Leslie Battle is a proud five-year member of Ronald McDonald House Providence Running Club, who one will (more often than not) catch running the ‘extra mile’ at the end of practices. Her primary athletic focus, since 2009, has been multisport, which includes, for example, triathlon (swim/bike/run), duathlon (run/bike/run), aquabike (swim/bike), and aquathlon (swim/run). Leslie is unique in that she races competitively in all the various iterations of multisport, including winter triathlon (run/bike/x-ski), gravel duathlon, off-road duathlon, and in all of their distances: super-sprint (~5 miles), sprint (~15 mi.), Olympic (~31 mi.), long course (70.3 mi.), extended (100 mi.), and ultra-distance (140.6 mi.).
She is even a member of multi-time, national champion winning, mixed relay triathlon and duathlon teams, where each member completes a full triathlon before handing the baton off to the next member. To date, she has raced in over 300 multisport events across the globe and was inducted as a member of USA Triathlon’s Century Club as early as 2013 for completing 100 triathlons by the induction date. Along the way, Leslie has earned 26 USAT National Champion titles across the spectrum of multisport events, earning Event All American status from USAT for her performances. She has qualified to race internationally numerous times at World Triathlon Corporation events, including the 2015 Standard Distance Duathlon World Championships in Adelaide, Australia and the 2017 Aquathlon World Championships in Penticton, Canada.

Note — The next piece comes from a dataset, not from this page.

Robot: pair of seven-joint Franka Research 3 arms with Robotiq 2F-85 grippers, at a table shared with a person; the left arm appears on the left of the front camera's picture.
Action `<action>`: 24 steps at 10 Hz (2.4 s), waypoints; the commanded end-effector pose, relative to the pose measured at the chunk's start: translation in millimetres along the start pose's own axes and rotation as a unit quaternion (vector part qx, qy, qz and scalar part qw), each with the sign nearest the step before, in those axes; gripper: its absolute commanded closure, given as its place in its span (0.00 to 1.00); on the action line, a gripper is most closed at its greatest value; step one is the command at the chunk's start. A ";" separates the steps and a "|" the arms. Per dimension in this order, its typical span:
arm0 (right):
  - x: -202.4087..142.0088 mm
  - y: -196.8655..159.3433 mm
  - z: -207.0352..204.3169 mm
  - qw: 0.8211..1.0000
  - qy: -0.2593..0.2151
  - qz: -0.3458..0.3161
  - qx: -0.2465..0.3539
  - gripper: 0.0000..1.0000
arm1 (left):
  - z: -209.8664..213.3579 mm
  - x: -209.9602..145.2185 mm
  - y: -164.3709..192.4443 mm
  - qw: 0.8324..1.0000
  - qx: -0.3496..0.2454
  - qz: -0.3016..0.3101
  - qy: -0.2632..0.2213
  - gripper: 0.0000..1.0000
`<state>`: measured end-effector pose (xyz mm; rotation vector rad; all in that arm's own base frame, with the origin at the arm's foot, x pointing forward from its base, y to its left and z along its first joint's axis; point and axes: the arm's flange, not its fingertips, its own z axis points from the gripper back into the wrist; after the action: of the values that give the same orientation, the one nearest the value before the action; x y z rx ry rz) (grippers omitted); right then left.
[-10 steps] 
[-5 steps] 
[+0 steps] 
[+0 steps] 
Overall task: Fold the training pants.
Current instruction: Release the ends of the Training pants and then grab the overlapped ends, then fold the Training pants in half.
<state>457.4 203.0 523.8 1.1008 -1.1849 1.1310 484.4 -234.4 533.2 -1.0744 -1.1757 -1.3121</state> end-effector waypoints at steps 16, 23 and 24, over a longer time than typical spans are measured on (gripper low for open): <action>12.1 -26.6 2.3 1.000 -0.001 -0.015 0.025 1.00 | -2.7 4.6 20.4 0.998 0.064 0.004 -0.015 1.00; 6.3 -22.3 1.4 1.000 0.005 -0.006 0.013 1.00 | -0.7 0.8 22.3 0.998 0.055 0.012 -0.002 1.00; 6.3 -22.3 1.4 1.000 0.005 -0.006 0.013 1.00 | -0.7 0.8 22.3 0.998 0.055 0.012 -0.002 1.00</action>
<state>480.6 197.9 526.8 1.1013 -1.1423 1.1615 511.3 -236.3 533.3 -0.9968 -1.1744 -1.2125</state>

Currently, she works to promote the interests of athletes as a member of USAT’s Age Group Committee, which includes weighing in on rules development and enforcement and advising with respect to hardship waivers for athletes interested in competing as part of Team USA internationally, or at USAT National Championship events. Leslie has earned Ironman All World Athlete (Bronze) status for successive years from The Ironman Corporation and qualified to compete in the Ironman 70.3 World Championships twice (Nice, France 2019 and St. George, Utah 2021). This all is in addition to competing in local and large stage run only events; she qualified (3:49:40) to run the Boston Marathon in 2017, and earned medals in shotput and the 200 m in the 2020 New England Masters Indoor Track and Field meet.
One might think that with a resume so robust Leslie has always earned accolades for athleticism; this is not the entire story. Though she was a member of her high school track team, competing in hurdles, she was consistently a back of the packer then. You may ask, how did she get from there to who she is today? In the years after high school, while a Stecher and Andrews Scholar for classical violin performance at Wellesley College and Massachusetts Institute of Technology, Leslie studied European history, Medieval/Renaissance art, and music performance, then at Syracuse University College of Law, Brown University, and the American Institute of Insurance she studied law, business, and insurance, finally making her way to practice as Corporate Counsel in Warwick, RI, for MetLife Auto & Home and now for Farmers Insurance.
Exceeding expectations of others’ perceptions of her ability has always been a driving force ever since running her first half marathon in 2008, before having lost 100 pounds through moxie and gumption alone. The drive that took her from then until now, competing among the country’s and the world’s best athletes on some of the most challenging courses, is the same thing that fuels her passion today. For years now, Leslie has built community among, and advocated for, broader competitive opportunities for non-traditionally sized athletes, who, in the multisport world, are referred to as Athena (female 165+ pounds) and Clydesdale (male 220+ pounds) athletes. Leslie’s mantra: #dontcountusout, acts as a reminder to not prejudge anyone on the start line. Helping Athena and Clydesdale athletes build self-esteem through sport all while engendering respect from other athletes and the sporting community as a whole is what drives her to exemplify her one-time coach’s reminder that “one cannot lead where one does not go herself.” This vision continually motivates Leslie to lead by example, and to not just hit the snooze button when the 4:45 a.m., twice a week, RMHPRC alarm sounds off.